2.) “Some still lack coverage under health law,” notes The Wall Street Journal:
Months after the sign-up deadline, thousands of Americans who purchased health insurance through the Affordable Care Act still don’t have coverage due to problems in enrollment systems. In states including California, Nevada and Massachusetts, which are running their own online insurance exchanges, some consumers picked a private health plan and paid their premiums only to learn recently that they aren’t insured.
3.) “Brace for the next round of Obamacare rate shock,” comments Philip Klein at The Washington Examiner:
As insurance companies begin to propose premiums for 2015, it’s time for Americans to brace themselves for the next round of rate shock in the wake of President Obama’s health care law. There are several ways in which Obamacare drives up the cost of health insurance. The primary way is that it requires insurance plans to offer a certain raft of benefits specified by the government and to cover everybody who applies, regardless of pre-existing conditions. It then limits the amount that insurers can charge older and sicker patients relative to younger and healthier patients, driving the costs up for the latter group.
4.) “Automatic Obamacare enrollment is anti-patient,” according to Diana Furchtgott-Roth:
With a new Avalere study showing that many Obamacare participants will face premium increases in the fall, the administration’s proposed rule that would automatically reenroll Americans in their existing federal health exchange plan is likely to leave many people paying higher premiums than necessary. Plus, Uncle Sam will be unable to verify correct amounts of health insurance premium subsidies. America is not yet ready for auto enrollment in Obamacare.

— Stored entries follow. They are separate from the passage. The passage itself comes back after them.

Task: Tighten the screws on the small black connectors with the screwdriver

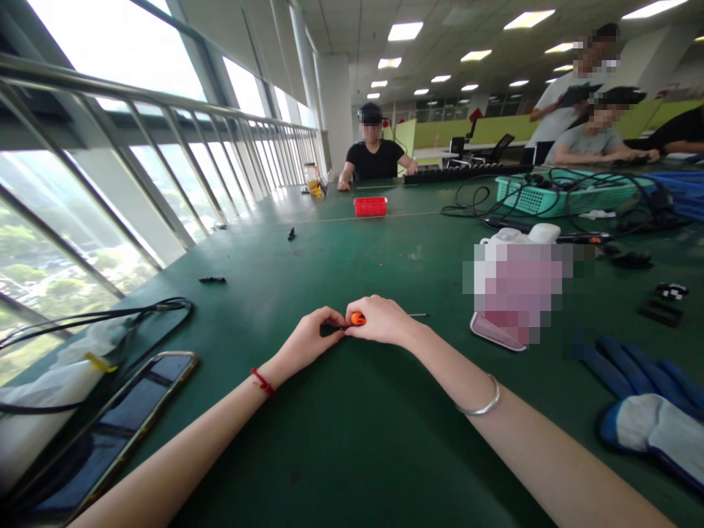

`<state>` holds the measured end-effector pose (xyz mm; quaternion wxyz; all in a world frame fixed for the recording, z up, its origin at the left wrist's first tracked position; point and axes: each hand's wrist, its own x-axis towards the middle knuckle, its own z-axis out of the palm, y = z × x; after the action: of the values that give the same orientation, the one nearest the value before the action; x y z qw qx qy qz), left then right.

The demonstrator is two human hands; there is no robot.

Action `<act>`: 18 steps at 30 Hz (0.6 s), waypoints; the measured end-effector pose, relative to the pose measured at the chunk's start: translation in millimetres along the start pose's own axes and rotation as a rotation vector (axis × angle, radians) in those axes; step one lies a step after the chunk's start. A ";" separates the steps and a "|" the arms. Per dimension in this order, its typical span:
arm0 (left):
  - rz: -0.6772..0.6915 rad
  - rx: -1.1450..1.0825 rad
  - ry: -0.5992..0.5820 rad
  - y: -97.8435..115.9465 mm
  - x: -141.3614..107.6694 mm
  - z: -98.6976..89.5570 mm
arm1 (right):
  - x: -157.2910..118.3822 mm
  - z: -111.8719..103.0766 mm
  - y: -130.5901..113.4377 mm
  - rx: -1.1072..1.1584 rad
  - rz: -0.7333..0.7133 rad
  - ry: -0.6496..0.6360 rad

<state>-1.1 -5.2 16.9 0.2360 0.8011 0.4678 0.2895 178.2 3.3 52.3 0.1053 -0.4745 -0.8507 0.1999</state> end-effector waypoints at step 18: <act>0.035 -0.006 0.046 -3.5 -4.7 1.0 | 1.1 9.1 -1.3 -0.135 -0.012 0.117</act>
<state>-4.4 -7.9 12.7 0.2224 0.8017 0.4581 0.3131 173.4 1.5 44.7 0.1240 -0.4861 -0.8576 0.1134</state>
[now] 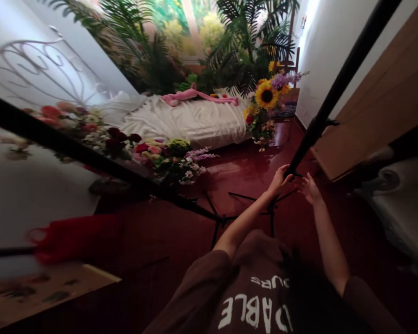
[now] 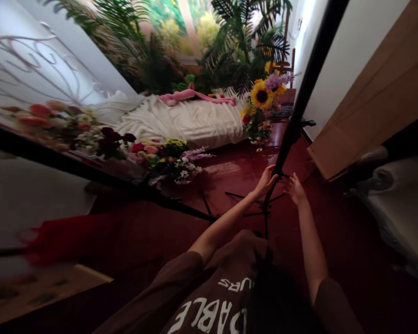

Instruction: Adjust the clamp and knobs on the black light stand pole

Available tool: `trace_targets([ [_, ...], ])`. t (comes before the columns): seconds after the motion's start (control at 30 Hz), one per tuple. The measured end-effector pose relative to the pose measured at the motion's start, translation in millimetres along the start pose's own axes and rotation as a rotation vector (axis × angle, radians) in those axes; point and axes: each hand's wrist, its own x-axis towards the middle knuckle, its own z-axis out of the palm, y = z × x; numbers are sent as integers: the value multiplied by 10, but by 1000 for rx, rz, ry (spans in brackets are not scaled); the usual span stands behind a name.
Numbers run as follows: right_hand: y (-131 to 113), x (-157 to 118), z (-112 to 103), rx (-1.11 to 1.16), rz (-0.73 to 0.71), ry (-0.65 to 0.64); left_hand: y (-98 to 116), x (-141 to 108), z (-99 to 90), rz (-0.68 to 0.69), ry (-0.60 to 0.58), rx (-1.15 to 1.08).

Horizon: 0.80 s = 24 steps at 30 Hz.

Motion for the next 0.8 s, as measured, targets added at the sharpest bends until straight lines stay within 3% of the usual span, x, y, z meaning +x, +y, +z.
trace_targets([
  [0.2, -122, 128, 20, -202, -36, 91, 71, 133, 238, -91, -5, -5],
  [0.37, -152, 201, -146, -297, -95, -48, -1, 143, 248, -100, 3, 26],
  [0.53, -176, 269, -226, -457, -405, -106, -45, 161, 258, -102, -25, 69],
  [0.67, -121, 275, -172, -682, -659, 50, -34, 154, 260, -120, -24, 87],
  [0.8, -132, 169, -123, -784, -757, 112, -21, 147, 255, -104, -13, 89],
])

“Conservative criticism of the Affordable Care Act has created the impression that liberal, “big government” ideas are driving the health-care system. But plenty of ideas that conservatives like are taking hold in health care as well. To wit:
*The number of Medicare beneficiaries in private Medicare Advantage plans reached nearly 16 million this year, a record, and the Congressional Budget Office projects that it will hit 22 million by 2020. This partial privatization of Medicare is happening despite concerns that reductions in payments to private plans (what some call over-payments) would curtail enrollment.

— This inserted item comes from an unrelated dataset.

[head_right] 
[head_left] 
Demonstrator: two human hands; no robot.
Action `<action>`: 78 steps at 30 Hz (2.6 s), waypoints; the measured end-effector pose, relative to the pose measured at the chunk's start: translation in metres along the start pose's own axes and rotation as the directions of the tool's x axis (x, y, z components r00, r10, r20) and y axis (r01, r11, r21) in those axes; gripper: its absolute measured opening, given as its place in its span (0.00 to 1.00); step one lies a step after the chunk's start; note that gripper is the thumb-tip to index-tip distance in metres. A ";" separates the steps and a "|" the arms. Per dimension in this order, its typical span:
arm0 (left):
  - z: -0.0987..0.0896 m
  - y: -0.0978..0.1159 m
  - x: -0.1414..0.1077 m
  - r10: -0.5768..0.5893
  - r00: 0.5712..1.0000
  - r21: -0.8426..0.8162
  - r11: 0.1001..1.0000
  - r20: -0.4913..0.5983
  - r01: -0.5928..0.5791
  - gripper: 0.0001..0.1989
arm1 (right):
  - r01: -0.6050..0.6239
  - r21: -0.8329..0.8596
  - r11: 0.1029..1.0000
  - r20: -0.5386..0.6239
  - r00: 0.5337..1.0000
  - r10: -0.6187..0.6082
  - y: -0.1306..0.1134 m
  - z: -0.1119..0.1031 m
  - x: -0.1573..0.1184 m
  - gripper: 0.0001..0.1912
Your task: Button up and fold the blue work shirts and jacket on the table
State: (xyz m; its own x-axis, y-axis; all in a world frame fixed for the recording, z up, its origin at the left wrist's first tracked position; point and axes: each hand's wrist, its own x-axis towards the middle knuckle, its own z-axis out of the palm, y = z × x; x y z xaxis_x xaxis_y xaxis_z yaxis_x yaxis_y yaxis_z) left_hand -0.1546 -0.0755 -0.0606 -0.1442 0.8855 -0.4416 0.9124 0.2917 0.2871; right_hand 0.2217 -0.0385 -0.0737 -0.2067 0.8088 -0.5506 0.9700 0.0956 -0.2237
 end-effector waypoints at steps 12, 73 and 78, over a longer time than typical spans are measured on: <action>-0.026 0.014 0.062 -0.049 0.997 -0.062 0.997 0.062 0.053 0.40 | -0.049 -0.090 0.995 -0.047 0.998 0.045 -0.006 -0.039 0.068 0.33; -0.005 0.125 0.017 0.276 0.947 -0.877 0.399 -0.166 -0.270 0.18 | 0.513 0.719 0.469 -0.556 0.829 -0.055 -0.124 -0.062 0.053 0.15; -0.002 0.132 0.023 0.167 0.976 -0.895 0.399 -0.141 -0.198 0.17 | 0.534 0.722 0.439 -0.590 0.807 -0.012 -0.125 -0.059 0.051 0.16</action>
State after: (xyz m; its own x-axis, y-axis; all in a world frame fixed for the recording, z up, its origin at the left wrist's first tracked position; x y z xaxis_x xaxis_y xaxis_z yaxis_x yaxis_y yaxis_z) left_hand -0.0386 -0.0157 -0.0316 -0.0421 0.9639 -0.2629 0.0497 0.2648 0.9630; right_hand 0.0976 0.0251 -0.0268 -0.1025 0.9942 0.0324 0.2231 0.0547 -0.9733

*More than half of people on Medicaid are enrolled in managed-care plans, which are typically run by private insurers that contract with states on a capitated, or risk, basis. More than 30 million low-income Medicaid beneficiaries are in private plans. The number is growing as states move sicker and disabled populations covered by both Medicaid and Medicare to managed care and as many states expand their Medicaid programs under the ACA, putting newly covered beneficiaries into managed care.

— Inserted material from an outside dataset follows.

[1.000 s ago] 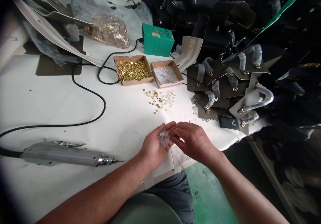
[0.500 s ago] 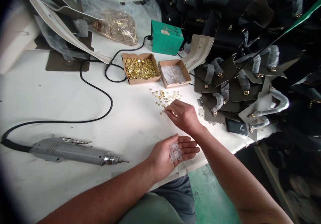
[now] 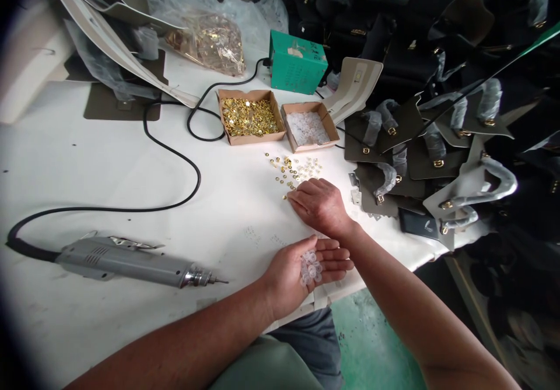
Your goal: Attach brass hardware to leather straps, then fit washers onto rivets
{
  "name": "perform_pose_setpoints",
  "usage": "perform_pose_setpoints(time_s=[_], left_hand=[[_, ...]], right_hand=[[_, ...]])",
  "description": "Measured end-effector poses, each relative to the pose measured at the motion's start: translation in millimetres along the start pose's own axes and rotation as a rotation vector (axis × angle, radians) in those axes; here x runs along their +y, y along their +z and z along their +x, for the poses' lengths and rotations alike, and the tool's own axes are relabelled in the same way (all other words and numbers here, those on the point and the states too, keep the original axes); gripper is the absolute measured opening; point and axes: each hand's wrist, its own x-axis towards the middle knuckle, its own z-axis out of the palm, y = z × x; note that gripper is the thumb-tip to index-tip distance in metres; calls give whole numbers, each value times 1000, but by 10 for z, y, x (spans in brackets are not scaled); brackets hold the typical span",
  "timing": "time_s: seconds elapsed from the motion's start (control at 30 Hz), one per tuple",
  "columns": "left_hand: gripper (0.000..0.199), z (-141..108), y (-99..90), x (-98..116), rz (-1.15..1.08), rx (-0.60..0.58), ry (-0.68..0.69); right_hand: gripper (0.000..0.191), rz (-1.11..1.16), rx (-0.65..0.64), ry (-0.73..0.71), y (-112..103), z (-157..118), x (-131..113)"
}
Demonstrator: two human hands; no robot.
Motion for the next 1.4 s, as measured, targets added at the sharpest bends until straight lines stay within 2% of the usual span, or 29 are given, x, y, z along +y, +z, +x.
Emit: perform_pose_setpoints(time_s=[0.2,0.37,0.43,0.57,0.67,0.77,0.9,1.03,1.27,1.4], left_hand=[[44,6,-17,12,25,-34,21],[39,3,-20,24,13,-50,50],[37,-1,-9,38,7,-30,74],[34,3,10,59,-11,29,125],[29,28,8,56,-53,34,180],[23,58,-5,48,-96,17,212],[22,78,-23,48,-108,-24,202],[22,73,-18,55,-129,17,226],[28,56,22,57,-112,41,242],[26,57,17,60,-65,73,260]], right_hand=[[13,41,-14,45,1,-19,-10],[11,153,58,143,-44,-15,5],[9,217,102,214,-164,-52,18],[7,321,163,344,-569,-243,-55],[15,406,32,311,-801,-441,-215],[20,411,-120,208,-823,-595,-379],[13,317,-110,133,-704,-668,-471],[14,286,-123,95,-702,-635,-460],[8,328,-254,213,-791,-524,-427],[11,323,-281,251,-818,-486,-396]])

About 50 million Americans covered by Medicare and Medicaid at some point in the year are in private insurance arrangements. Now, this is not the block grant of Medicaid or voucherization of Medicare that some conservatives ultimately seek–just as the ACA is not the single-payer system that some liberals want–but it’s a substantial privatization, and one that has occurred largely incrementally and under the radar.”